The Past

The original Aggie Memorial Stadium was built in memory of former students who were killed in action while in military service during World War II. This was a wonderful tribute, one which was remembered and cherished for many years.

The Aggie Memorial Committee – composed of New Mexico College of Agriculture and Mechanical Arts (as NMSU was formerly known) faculty, students, alumni, and Las Cruces business owners – spent more than four years in deliberation before finally accepting the tower-stadium as an appropriate memorial to Aggie war dead.

Foremost consideration of the committee was the selection of a memorial which would appropriately honor the Aggie war dead and the then 2125 alumni and former students who were in the services of the United States. At the same time, the memorial had to be a living monument – something which could be used for generations to come; something to perpetuate the memory of those who contributed so much. The committee felt that any memorial which did less would slight those who were to be honored.
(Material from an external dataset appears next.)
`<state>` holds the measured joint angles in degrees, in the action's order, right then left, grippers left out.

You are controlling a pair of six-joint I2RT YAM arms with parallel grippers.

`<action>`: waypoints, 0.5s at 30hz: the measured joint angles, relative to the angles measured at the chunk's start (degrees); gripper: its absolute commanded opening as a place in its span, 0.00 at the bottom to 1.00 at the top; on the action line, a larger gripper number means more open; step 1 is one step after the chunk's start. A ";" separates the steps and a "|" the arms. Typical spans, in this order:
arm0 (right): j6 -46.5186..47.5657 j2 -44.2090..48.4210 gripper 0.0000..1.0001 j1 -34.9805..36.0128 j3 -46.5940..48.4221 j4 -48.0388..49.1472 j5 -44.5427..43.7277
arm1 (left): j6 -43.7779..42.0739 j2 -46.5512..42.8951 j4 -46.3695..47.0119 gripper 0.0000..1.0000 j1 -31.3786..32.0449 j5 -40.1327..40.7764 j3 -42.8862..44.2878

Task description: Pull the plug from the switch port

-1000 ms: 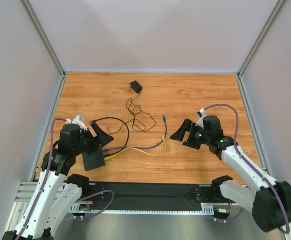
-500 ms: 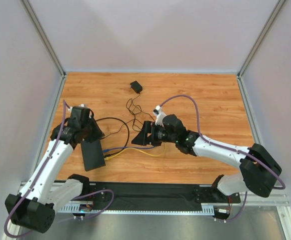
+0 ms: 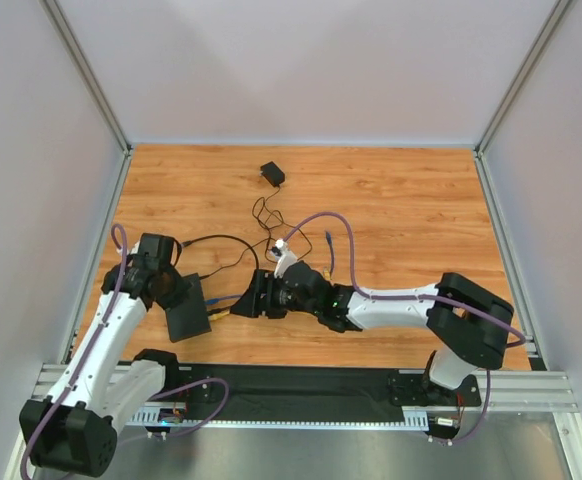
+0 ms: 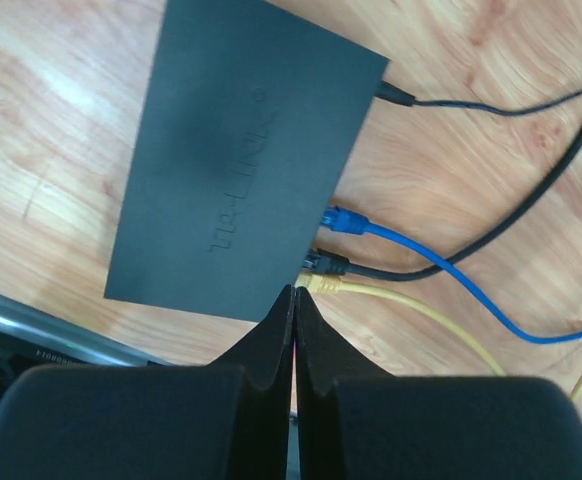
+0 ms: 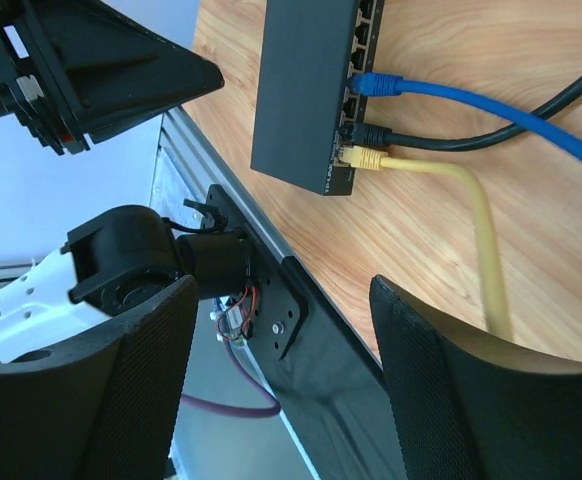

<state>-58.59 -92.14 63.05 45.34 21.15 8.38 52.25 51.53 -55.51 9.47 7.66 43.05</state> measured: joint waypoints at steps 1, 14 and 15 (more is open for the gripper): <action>-0.59 -0.92 0.70 1.01 0.35 0.44 -1.27 | 0.33 -0.44 -0.24 0.00 -0.70 -0.02 -0.50; -9.29 -8.00 0.55 10.47 2.08 6.23 -23.34 | -3.67 16.70 -3.82 0.00 -5.97 -1.18 4.87; -10.03 -8.81 0.50 10.84 2.32 6.03 -24.72 | -4.28 18.82 -4.07 0.00 -6.03 -1.25 5.53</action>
The Group Life Council met after the attack at Pearl Harbor and discussed the building of a memorial for the school. At that time the only memorial on campus was the one to Hiram Hadley, NMSU’s first President, which once stood in front of the former Hadley Hall. The current Hadley Hall contains the Office of the President . Dean O’Donnell, then Dean of Students, appointed a committee with Professor W. Earl Beem as chairman, for the purpose of drawing up plans for a memorial building. Other permanent members of the committee were Miss Era Rentfrow, Registrar of the College, the editor of the “Round-Up”, and the president of the Student Commission. Money donated to this fund was turned into war bonds. Drives for money were not inaugurated at that time. In 1946 the committee began a concerted drive to get donations with a goal of $165,000 a little less than the actual cost of the stadium. The committee had expanded by this time and an all-out effort was made to receive contributions and obtain pledges for their goal.

The outstanding feature of the stadium was (and still is) Memorial Tower. This structure, built on the west side of the stadium, housed the original Memorial Room in which pictures, plaques and records of the then 119 Aggie war dead. Electric chimes were placed in the tower and were used for playing melodies on holidays and for the daily campus call-to-classes. The current Aggie Memorial Room, which is also functions as a study lounge, still feature the images of the Aggie war dead.

Directly above the memorial room there two press boxes, the upper for radio and lower for the newspaper and publicity men. These provided New Mexico A&M with some of the finest press facilities in the state during that time.


On September 16, 1950, the completed stadium and tower were dedicated before the football game between the New Mexico Aggies and the Hardin Simmons Cowboys. President Branson officiated the ceremony.

The original Aggie Memorial Stadium was eventually torn down however, the tower was left intact. It was renovated in 20003 during the construction of the Health and Social Services Building and rededicated on March 8, 2004 with Dean Jeffery E. Brandon officiating with esteemed alumni such as: Representative J. Paul Taylor ’42, ’54, & ’63 (USN) and Colonel J. Henry Gustafson ’40 (USMC).

Memorial Tower stands as a vital center for academics and as a living tribute to those Aggies who laid down their lives for their country.